まあ、この前『僕達相性抜群だね。』っと言ったら『気持ち悪いのでやめてください』と言われたけど。
「はああああ!!!」
晶の気合の入った声が響く。
「……あんなに木刀に魔力込めたら。」
ボンッ!
鈍い音が響いた。
晶の木刀が木っ端微塵になる。
「道門!きゅうけーい!」
そう叫びながら二人の元に歩く。
「晶、気を抜いたね。傷を見せなさい。」
木刀の破片が手に刺さっている。
手の他に目立った外傷はなさそうだった。
だが、木刀の破片できた傷以外に手に血豆ができていた。
「よく頑張ったね。」
晶の手に自らの魔力を流した。
「黒田先生は回復魔法もできるんですね。」
「まあね。
でも、普通の回復魔法とは違うよ。
早くて外傷だけじゃなく病も体力も何もかもを治してしまうスーパーな回復魔法だよ。」
……本当にすごい。
日和さんの回復魔法とは比べものにならない。

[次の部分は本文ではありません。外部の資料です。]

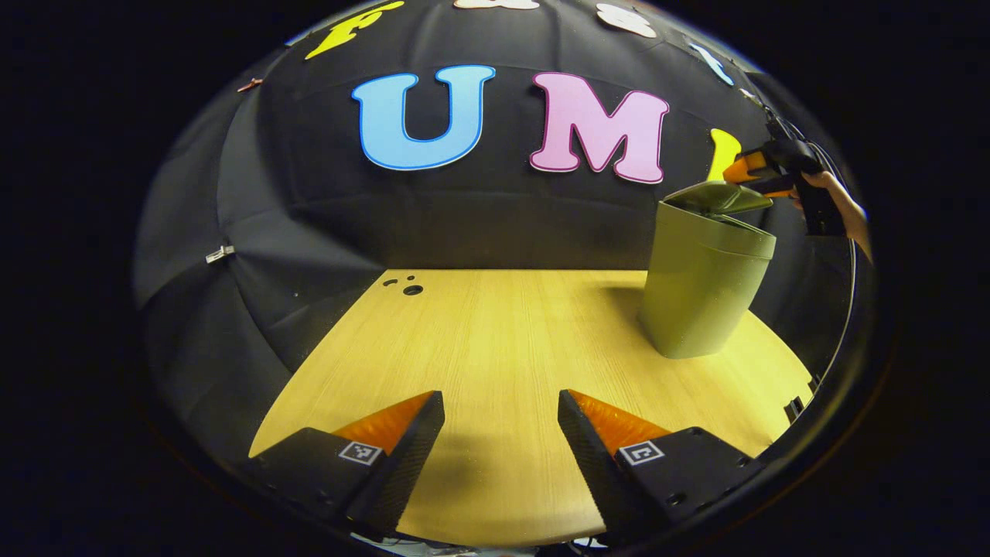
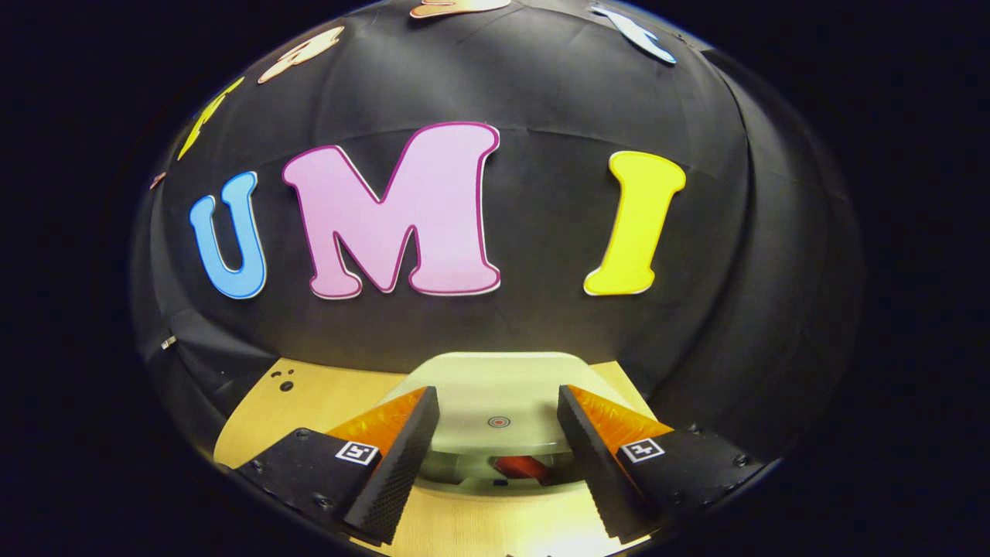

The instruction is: Press the lid of the desktop garbage bin to open it, pick up the crumpled paper on the desktop and throw it into the bin, then pick up the pop can on the desktop and drop it into the bin, and finally close the garbage bin lid.

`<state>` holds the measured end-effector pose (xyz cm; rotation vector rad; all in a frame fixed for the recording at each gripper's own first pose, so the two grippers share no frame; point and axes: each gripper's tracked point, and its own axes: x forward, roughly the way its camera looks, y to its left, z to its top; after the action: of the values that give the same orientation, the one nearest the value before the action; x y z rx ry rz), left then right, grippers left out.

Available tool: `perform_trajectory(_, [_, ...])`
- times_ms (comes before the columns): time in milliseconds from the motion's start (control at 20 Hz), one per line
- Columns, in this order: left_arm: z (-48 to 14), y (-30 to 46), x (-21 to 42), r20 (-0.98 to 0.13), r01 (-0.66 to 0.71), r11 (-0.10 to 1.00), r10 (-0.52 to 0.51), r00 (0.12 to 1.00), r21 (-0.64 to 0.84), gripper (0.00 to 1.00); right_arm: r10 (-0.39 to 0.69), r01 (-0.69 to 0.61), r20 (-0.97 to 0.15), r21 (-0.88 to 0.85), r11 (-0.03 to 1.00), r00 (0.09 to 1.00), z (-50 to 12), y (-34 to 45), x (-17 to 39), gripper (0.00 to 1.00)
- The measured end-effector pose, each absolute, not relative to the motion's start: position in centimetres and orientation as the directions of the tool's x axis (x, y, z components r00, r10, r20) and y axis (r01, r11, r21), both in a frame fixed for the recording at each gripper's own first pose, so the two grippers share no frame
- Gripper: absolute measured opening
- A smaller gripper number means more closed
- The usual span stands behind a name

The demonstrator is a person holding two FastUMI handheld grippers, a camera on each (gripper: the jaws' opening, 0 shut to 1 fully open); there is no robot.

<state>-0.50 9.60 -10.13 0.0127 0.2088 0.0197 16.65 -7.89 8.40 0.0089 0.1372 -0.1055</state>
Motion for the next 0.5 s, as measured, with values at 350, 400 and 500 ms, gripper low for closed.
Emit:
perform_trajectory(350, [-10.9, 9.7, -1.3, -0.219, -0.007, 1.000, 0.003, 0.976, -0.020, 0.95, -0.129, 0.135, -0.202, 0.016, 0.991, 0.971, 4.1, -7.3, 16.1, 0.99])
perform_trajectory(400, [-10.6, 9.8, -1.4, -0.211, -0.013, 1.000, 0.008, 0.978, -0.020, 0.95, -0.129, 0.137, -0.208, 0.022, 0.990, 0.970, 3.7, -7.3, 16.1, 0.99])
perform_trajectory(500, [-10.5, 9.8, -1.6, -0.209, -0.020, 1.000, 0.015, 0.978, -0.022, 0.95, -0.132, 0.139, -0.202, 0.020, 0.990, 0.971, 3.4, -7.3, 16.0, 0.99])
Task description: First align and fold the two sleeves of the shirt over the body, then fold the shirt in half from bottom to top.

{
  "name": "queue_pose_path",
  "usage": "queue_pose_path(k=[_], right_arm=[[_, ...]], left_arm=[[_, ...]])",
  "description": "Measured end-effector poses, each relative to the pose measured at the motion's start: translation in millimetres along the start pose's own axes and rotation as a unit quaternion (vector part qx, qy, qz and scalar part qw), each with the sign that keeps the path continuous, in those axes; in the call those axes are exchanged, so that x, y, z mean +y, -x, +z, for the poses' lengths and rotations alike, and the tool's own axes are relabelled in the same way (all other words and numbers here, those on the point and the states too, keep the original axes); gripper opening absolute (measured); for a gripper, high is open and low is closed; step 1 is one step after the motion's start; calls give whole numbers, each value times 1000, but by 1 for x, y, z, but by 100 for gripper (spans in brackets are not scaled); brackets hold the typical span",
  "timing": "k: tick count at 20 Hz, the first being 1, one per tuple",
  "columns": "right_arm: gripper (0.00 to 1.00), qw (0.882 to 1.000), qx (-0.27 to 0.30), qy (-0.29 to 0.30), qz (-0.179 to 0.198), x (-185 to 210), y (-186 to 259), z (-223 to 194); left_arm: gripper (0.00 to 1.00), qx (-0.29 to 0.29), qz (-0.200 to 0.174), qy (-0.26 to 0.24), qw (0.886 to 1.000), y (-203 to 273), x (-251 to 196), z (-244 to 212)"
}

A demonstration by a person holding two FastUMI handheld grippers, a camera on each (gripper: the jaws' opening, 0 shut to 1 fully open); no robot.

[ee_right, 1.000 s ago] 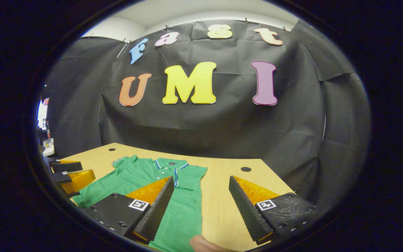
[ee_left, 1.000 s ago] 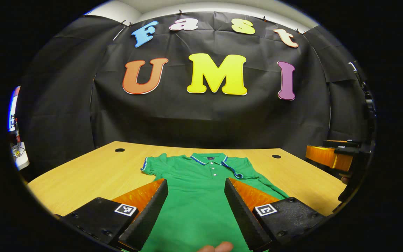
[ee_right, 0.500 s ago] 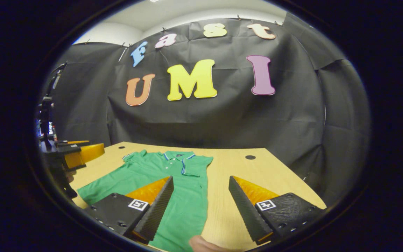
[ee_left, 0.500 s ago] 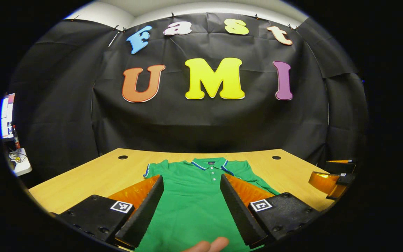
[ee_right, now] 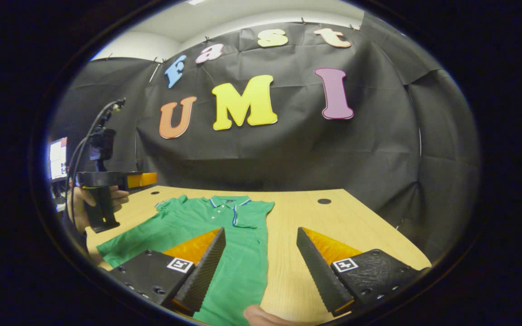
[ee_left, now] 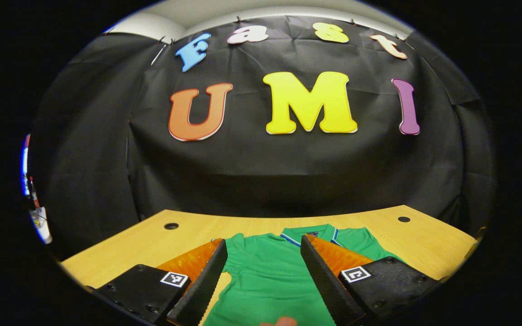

ほんの数秒で外傷は無くなってしまった。
それどころか、失っていた魔力も体力も回復して身体は万全の状態そのものになっている。
「道門も回復させたけど休憩はとりなよ。
気力までは僕の魔法でも回復させられないから。それと、龍衝のコツも教えてくれない?」
「それはまだ速いのではないですか?」
「うーん、確かに速いけど動画見ても魔力を一点に集中させる事はできてるみたいだからもしかしたらがあるかも知らないでしょ。」
「わかりました。教えてみます。」
「うん、お願いね。」
広間の隅に置いてあった水筒を取りに行く晶の後ろ姿。
「どれくらい強くなったかな?」
そろほろ、出来次第ではBチームに入れてもいいかも。